- _EXERCISE REQUIREMENTS_
Only text lines belong in the answer: the lines from the first one in the records through the line with "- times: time", copied exactly.

══ ENTRIES SHOWN

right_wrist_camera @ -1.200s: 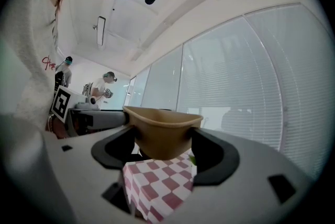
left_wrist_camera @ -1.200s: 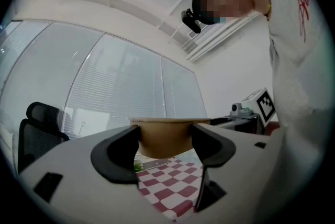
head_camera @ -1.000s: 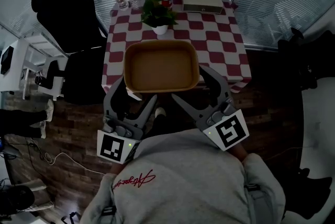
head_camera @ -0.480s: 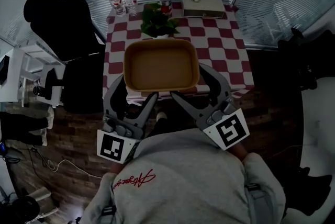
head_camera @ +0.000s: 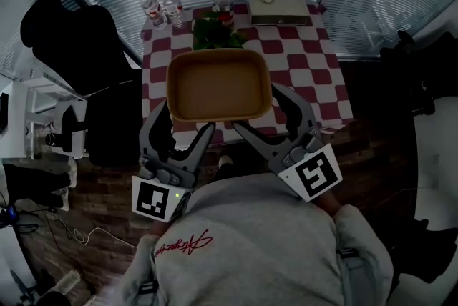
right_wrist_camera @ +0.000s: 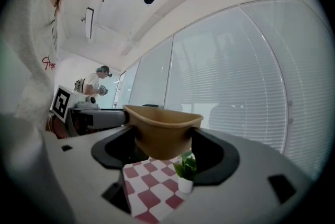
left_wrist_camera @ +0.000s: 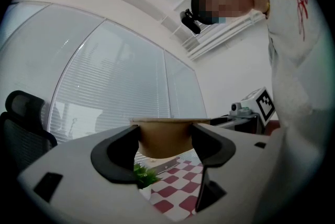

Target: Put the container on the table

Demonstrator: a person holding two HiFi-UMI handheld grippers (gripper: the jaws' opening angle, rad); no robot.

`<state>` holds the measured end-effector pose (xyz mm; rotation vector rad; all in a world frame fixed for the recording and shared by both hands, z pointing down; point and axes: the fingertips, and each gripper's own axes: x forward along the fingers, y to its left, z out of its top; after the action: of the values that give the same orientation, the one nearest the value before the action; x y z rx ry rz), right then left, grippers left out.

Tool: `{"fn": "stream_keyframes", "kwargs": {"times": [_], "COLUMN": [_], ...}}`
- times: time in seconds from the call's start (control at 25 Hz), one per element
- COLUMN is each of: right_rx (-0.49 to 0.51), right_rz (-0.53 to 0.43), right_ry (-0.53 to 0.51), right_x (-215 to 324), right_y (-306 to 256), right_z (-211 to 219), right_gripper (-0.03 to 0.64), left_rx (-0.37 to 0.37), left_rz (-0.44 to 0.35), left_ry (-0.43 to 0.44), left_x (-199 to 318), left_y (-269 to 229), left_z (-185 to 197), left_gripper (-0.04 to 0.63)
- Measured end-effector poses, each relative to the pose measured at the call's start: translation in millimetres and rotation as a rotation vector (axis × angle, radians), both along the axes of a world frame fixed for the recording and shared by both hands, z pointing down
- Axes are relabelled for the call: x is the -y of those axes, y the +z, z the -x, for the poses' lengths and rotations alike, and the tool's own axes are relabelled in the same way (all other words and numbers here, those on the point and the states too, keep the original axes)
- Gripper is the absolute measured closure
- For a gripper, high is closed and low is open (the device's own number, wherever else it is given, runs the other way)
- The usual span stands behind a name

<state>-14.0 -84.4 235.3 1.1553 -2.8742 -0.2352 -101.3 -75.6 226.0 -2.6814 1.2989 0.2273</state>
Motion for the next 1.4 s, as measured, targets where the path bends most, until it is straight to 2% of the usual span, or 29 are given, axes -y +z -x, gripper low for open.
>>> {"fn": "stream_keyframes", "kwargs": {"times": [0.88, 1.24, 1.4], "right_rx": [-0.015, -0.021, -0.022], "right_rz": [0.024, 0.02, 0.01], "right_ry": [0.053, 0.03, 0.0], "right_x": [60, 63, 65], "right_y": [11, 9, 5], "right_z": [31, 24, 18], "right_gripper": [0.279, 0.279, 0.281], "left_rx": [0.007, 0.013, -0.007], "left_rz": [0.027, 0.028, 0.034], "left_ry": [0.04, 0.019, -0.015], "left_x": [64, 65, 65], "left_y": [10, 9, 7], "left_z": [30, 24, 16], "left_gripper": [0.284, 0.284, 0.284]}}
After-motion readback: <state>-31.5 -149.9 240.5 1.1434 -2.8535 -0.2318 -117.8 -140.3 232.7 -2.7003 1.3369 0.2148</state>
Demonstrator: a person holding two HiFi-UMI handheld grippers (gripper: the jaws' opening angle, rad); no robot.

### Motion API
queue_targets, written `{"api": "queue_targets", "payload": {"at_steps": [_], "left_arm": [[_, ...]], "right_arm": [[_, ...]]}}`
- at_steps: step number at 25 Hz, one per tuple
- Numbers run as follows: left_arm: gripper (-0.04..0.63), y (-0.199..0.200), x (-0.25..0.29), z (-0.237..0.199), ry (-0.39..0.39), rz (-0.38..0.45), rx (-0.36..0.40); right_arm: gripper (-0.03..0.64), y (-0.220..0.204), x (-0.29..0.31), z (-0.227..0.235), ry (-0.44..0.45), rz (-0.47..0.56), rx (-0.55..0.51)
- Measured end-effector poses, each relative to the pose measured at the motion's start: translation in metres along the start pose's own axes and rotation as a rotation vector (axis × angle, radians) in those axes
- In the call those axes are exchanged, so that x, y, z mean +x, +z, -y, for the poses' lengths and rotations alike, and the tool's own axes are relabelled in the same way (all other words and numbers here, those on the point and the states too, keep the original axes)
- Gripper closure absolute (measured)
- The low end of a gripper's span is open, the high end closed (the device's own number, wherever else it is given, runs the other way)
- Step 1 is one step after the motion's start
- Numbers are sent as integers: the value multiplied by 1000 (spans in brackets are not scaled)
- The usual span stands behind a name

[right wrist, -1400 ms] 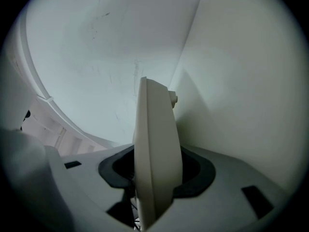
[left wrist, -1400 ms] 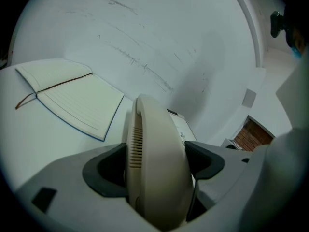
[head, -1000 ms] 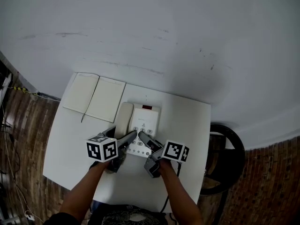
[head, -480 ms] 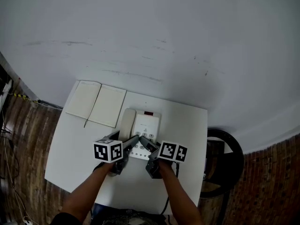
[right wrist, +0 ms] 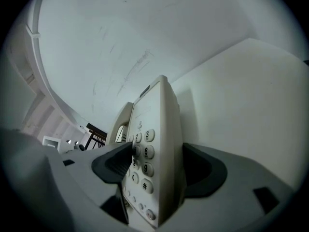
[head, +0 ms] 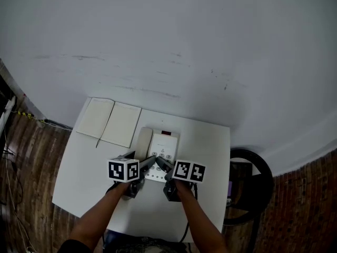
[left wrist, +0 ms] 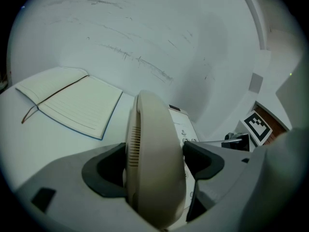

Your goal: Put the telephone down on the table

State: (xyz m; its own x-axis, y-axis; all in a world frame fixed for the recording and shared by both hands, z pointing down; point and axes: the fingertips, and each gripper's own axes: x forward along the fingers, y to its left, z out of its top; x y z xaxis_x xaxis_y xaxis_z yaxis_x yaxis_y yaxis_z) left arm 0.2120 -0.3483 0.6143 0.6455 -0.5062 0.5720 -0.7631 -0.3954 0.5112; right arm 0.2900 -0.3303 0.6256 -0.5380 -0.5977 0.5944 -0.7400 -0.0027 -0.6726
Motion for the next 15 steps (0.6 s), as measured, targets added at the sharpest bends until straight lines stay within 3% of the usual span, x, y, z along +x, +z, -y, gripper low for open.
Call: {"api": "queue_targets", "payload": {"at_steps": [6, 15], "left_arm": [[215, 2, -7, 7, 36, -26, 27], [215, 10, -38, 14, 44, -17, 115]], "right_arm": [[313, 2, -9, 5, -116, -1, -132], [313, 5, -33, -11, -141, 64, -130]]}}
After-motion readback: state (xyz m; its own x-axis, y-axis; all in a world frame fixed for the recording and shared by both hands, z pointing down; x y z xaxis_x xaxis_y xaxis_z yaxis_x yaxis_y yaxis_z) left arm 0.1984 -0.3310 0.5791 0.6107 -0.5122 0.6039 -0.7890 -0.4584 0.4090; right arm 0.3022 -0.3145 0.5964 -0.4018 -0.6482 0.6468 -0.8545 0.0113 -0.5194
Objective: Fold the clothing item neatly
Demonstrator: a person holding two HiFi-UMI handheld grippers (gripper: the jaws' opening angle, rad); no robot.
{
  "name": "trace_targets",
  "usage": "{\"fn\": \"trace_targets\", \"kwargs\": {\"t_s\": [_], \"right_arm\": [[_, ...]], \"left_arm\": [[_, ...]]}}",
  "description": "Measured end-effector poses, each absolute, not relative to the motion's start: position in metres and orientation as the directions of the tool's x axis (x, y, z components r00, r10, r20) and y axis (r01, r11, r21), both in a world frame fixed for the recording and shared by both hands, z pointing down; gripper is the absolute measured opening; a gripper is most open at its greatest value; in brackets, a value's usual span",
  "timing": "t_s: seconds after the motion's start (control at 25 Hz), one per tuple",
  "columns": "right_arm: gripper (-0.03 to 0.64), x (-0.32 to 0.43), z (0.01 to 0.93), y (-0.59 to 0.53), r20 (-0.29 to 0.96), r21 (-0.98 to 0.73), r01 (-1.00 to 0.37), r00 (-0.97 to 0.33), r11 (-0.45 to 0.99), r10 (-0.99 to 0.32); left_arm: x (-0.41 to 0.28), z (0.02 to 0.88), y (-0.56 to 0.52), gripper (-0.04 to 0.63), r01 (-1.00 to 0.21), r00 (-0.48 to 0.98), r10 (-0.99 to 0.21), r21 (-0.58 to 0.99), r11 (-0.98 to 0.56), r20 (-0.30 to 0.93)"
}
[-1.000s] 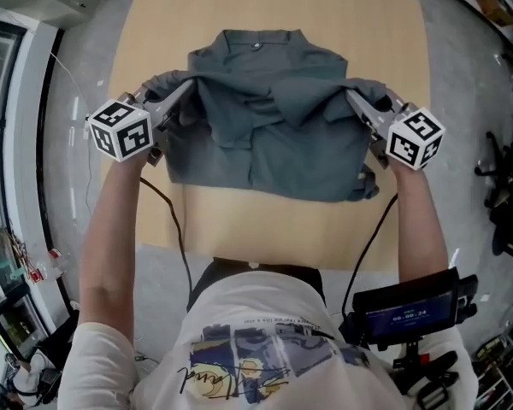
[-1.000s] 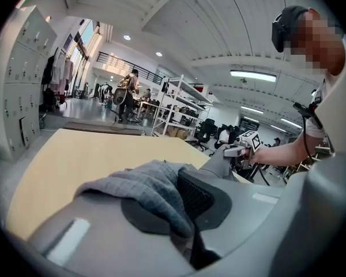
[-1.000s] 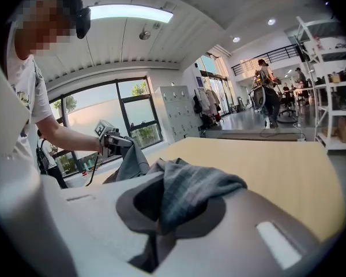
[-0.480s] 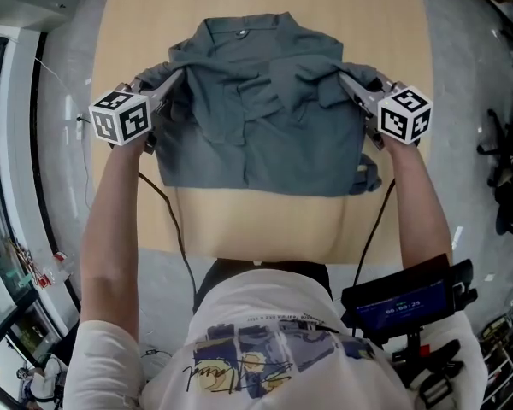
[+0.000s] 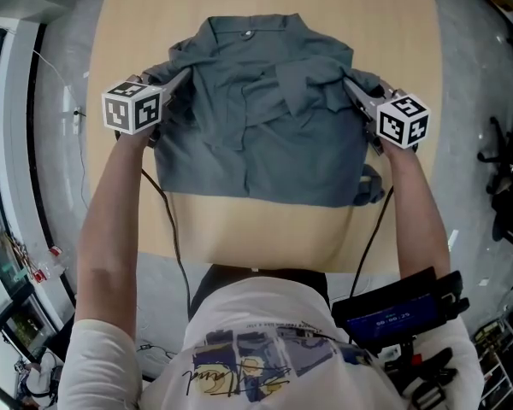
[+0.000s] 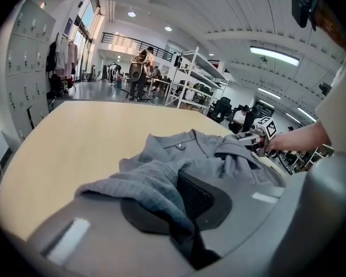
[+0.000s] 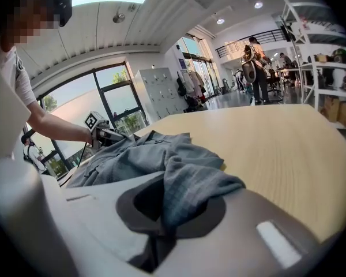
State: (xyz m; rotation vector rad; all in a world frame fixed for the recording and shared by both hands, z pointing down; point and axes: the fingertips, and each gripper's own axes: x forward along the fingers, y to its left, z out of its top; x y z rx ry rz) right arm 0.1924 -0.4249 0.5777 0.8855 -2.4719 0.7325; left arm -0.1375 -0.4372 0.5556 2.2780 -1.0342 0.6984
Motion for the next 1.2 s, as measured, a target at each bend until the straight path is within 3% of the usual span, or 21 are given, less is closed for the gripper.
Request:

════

- _SOLUTION FOR THIS PROBLEM_
right_wrist_camera @ -1.200s: 
left_wrist_camera @ -1.200s: 
head_camera @ -1.000s: 
head_camera @ -0.480s: 
head_camera @ +0.000s: 
right_wrist_camera @ +0.000s: 
left_wrist_camera @ +0.000s: 

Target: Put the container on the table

Demonstrator: a person holding two HiFi-UMI handheld grippers (gripper: the jaws' opening angle, rad); no robot.

`<state>` holds the measured end-effector pose (xyz mm; rotation vector rad; all in a world frame fixed for the recording and shared by both hands, z pointing down; point and axes: the fingertips, and each gripper's own axes: x forward along the fingers, y to its left, z out of its top; after the action: of the values that give the same orientation, the one nearest the value before the action; x y z rx ry rz), right then left, grippers left out.

Tool: `{"fn": "stream_keyframes", "kwargs": {"times": [_], "COLUMN": [_], ...}}`
- times: time in seconds from the call's start (control at 25 Hz), one per element

The response to this exercise is finished.